Are You a Pioneer or a Settler?

Are you a pioneer or a settler? Do you blaze trails, follow them while they’re still rough, or wait until there’s a nicely paved road?

Being a settler is easy. You just tread down the same old path everyone else has, making sure it’s safe. But being a pioneer is tough. You’re the first to pass this way, you’re not sure if you’re heading in the right direction, and some days you’d swear you’re going the wrong way. But the rewards are well worth it.

So how do you pioneer your new niche? How do you become a leader in your field, especially when there is no niche, or the people in it are not connected? In this case, it’s actually easier to be the pioneer, rather than to be one of many. By the time the settlers are finally getting involved, there’s a traffic jam on the road the pioneers have paved. But by this time, you’ll be way ahead of the pack.

Becoming a Pioneer

Here are a few tools and techniques you can use to establish yourself as an expert in your chosen field. Before you start, make sure you have identified your niche, know who the players are, and actually have some content on your blog or website.

  • Find your flock. Use NearbyTweets.com, Twitterment.com, and Twitter Search to locate them and start following them. Avoid those “get 2,000 followers per day” spam programs, and earn your followers the honest way.
  • Talk to strangers. Read and comment on the blogs of other people in your industry. If there aren’t any, find logical allies to your industry. If you manufacture marbles, and you’re the only marble manufacturing blog out there, find marble collectors and marble players. Leave comments on their blogs and respond when they leave comments on yours. Not only do you build up some link juice, you create relationships with potential customers.
  • Share knowledge. If you find articles that would be of interest to your audience, share it with them on Twitter and your blog. Write commentary about the articles on the blog, and share those as well. If you can become a source of knowledge, people will look to you for answers.
  • Consider video. Gary Vaynerchuk of WineLibrary.tv and the author of Crush It, has built a social media footprint like an elephant’s by using video to sell and promote wine. Do video posts of you sitting at your desk, pontificating about industry goings-on. Publish excerpts of you speaking at conferences and events (this is also useful if you’re trying to build a speaking career).
  • Build your contact list. As you meet new people, keep your contacts organized in Gmail. If you use Outlook, sync it up with Gmail and keep that list fresh. Gmail is the go-to contact list by every social networking tool out there. Want to find friends on Twitter, LinkedIn, or YouTube? They’ll import your Gmail contact list with no problem.
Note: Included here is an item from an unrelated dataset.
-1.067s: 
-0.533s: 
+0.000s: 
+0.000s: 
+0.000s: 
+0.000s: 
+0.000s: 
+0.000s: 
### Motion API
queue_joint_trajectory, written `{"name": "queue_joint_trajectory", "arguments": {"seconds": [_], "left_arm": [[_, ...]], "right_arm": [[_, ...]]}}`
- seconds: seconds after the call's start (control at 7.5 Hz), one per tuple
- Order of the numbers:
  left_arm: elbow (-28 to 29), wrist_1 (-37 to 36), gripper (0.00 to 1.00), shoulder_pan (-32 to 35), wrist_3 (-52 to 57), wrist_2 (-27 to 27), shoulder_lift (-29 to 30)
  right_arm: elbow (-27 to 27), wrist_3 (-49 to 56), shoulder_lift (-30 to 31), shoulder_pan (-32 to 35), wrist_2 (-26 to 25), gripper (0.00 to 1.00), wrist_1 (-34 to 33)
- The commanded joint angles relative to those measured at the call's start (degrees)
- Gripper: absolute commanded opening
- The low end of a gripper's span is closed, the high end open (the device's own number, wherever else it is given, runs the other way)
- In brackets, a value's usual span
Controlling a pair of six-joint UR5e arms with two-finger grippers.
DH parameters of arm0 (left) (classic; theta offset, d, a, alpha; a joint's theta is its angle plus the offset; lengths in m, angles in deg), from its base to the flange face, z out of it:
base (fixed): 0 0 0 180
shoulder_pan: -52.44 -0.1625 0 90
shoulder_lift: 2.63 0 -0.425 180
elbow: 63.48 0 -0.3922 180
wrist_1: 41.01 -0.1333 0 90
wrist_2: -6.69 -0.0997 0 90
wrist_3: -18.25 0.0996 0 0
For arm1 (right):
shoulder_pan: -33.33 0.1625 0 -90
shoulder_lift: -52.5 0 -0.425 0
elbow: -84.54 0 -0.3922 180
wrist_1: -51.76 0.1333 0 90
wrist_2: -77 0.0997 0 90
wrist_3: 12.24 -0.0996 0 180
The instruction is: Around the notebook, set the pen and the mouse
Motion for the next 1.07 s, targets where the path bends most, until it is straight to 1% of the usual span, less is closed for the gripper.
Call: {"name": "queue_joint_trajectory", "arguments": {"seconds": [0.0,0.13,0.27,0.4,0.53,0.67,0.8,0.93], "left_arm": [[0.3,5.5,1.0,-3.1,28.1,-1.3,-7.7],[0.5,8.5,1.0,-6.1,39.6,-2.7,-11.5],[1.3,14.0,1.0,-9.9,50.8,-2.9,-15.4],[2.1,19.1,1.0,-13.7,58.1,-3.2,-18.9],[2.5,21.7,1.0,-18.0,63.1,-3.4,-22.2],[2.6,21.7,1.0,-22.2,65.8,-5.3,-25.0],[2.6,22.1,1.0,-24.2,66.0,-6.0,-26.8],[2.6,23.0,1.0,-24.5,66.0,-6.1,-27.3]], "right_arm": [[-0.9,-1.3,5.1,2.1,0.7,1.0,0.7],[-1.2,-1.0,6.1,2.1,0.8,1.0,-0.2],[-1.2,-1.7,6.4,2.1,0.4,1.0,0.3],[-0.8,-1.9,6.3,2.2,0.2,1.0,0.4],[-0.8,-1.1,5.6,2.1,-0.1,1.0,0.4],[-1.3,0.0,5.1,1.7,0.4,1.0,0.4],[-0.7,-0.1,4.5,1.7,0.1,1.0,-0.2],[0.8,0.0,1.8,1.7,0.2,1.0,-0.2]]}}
These are just a very few steps to get yourself started finding your niche. I haven’t even touched on LinkedIn or creating an industry-related social network yourself. But these are enough steps to get you started.

What other tools and steps do you recommend? Leave a comment, and we’ll try to feature it in a future blog post.

Photo: Wikimedia Commons

About Erik Deckers

Erik Deckers is the VP of Creative Services for Professional Blog Service. He has been blogging since 1997, and has been a published writer for more than 24 years. He is a newspaper humor columnist, appearing in 10 papers around Indiana. Erik helped write Twitter Marketing for Dummies, and published Branding Yourself: How to use social media to invent or reinvent yourself, in December 2010 with Pearson Publishing, and will release No Bullshit Social Media: The All-Business, No-Hype Guide to Social Media Marketing in October. Erik frequently speaks about blogging and social media marketing.

Comments

  1. Erik Deckers says:
    1213

    Hey Shafali,

    Being a caricature blogger would be no different than any other kind of art. There are a lot of good WordPress templates that photographers and visual artists use to showcase their artwork. Or you could just use a regular template and just post a caricature per day/week/whatever.
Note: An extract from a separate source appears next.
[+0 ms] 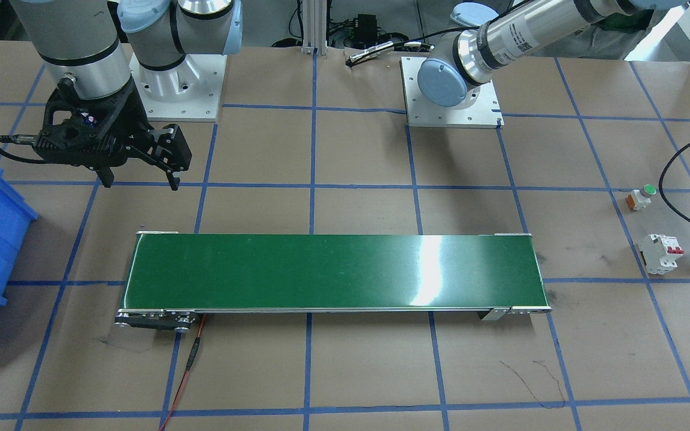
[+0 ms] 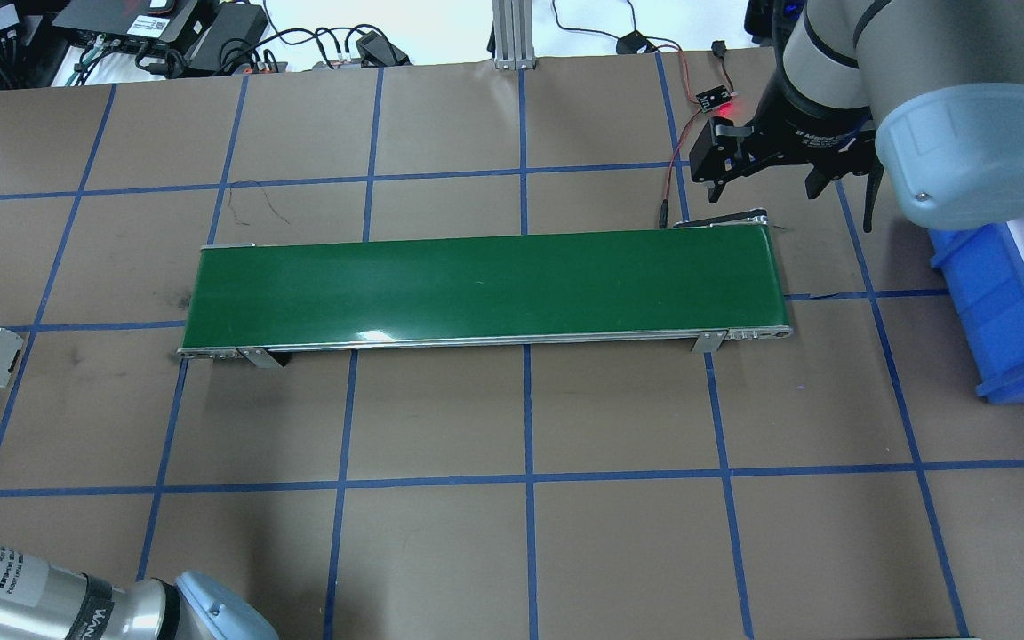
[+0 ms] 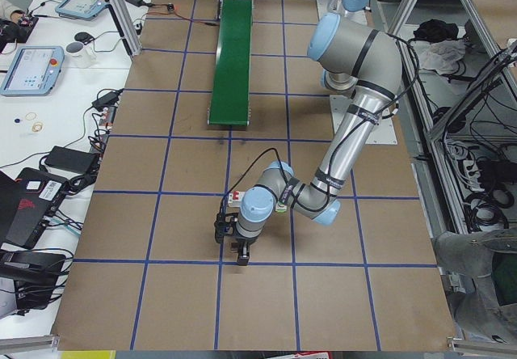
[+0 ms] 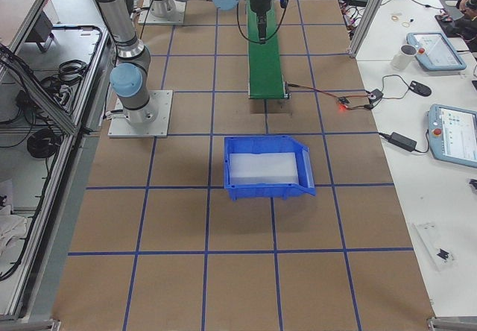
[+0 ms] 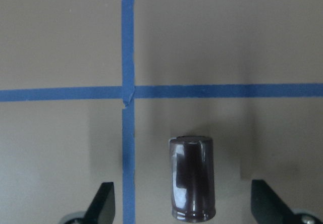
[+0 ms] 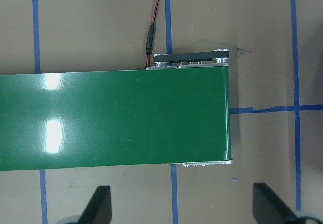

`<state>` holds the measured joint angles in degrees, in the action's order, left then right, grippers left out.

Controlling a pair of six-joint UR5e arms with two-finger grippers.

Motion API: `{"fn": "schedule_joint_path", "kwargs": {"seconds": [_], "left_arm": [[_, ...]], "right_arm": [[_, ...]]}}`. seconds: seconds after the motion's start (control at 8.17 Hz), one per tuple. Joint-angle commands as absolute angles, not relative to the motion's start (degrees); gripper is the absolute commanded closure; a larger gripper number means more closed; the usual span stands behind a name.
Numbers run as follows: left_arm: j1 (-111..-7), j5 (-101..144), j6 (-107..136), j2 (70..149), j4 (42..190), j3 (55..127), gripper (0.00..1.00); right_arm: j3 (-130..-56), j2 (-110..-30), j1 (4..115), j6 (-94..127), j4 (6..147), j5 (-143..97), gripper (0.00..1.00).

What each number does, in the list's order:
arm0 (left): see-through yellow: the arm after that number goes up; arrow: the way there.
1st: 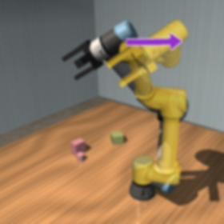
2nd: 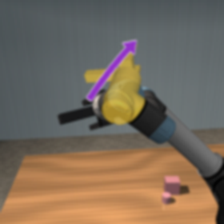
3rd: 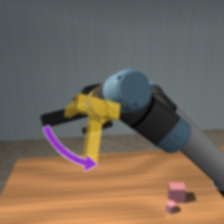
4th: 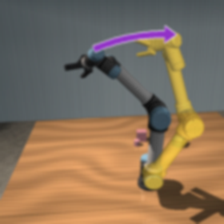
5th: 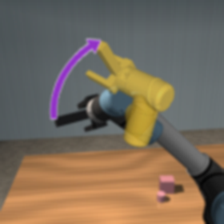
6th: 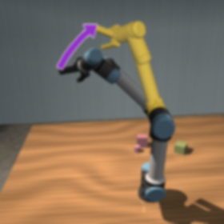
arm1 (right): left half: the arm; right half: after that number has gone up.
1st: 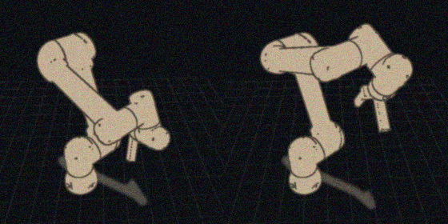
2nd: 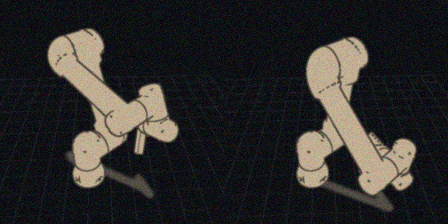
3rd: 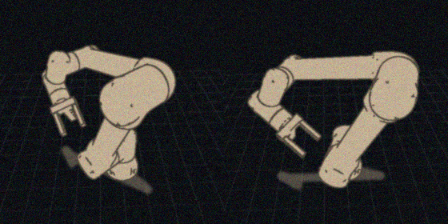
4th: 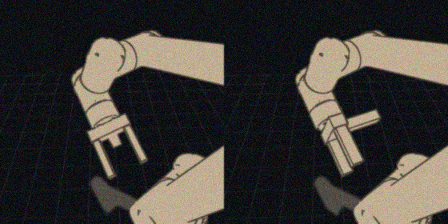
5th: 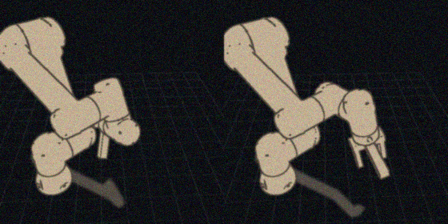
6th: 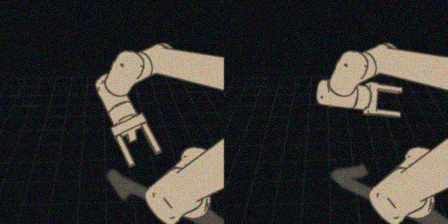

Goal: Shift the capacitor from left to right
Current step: 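Lower the left gripper over the brown capacitor and close on it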

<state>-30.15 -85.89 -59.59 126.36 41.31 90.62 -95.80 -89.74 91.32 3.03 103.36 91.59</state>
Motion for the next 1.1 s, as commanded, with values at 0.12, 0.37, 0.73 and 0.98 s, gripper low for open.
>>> {"fn": "schedule_joint_path", "kwargs": {"seconds": [0.12, 0.37, 0.73, 0.98], "left_arm": [[-30.15, -85.96, -59.24, 126.47, 41.31, 90.88, 0.12], [-30.15, -85.96, -59.24, 127.61, 41.31, 90.88, 0.14], [-30.15, -86.22, -59.24, 127.79, 41.31, 90.79, 0.28], [-30.15, -86.40, -59.24, 127.79, 41.31, 90.70, 0.50]], "right_arm": [[-95.80, -89.74, 91.32, 3.08, 103.45, 91.58, 0.00], [-95.80, -89.74, 91.32, 3.08, 103.45, 91.58, 0.00], [-95.80, -89.74, 91.32, 3.08, 103.45, 91.58, 0.00], [-95.80, -89.74, 91.32, 3.08, 103.45, 91.67, 0.00]]}}
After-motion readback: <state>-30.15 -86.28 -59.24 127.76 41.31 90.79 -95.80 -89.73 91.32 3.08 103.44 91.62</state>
    One suggestion might be to post caricature about well-known social media types like Chris Brogan, Jason Falls, or Douglas Karr on your blog and invite them to link back to your blog, and possibly even write about it. The links to your blog will boost your search engine rankings, and you can be found even more easily on the search engines.

    Erik

  2. shafali says:
    1210

    Hi Erik,

    Thanks for the tips:)
    “If you manufacture marbles, and you’re the only marble manufacturing blog out there, find marble collectors and marble players. ” I’d say that caricatures are a niche in a niche, and though there are a few caricaturist bloggers – there aren’t many. I am wondering about others who’d be interested in them…

    Regards,
    Shafali
    .-= shafali´s last blog ..The Caricaturist is on Twitter Now… =-.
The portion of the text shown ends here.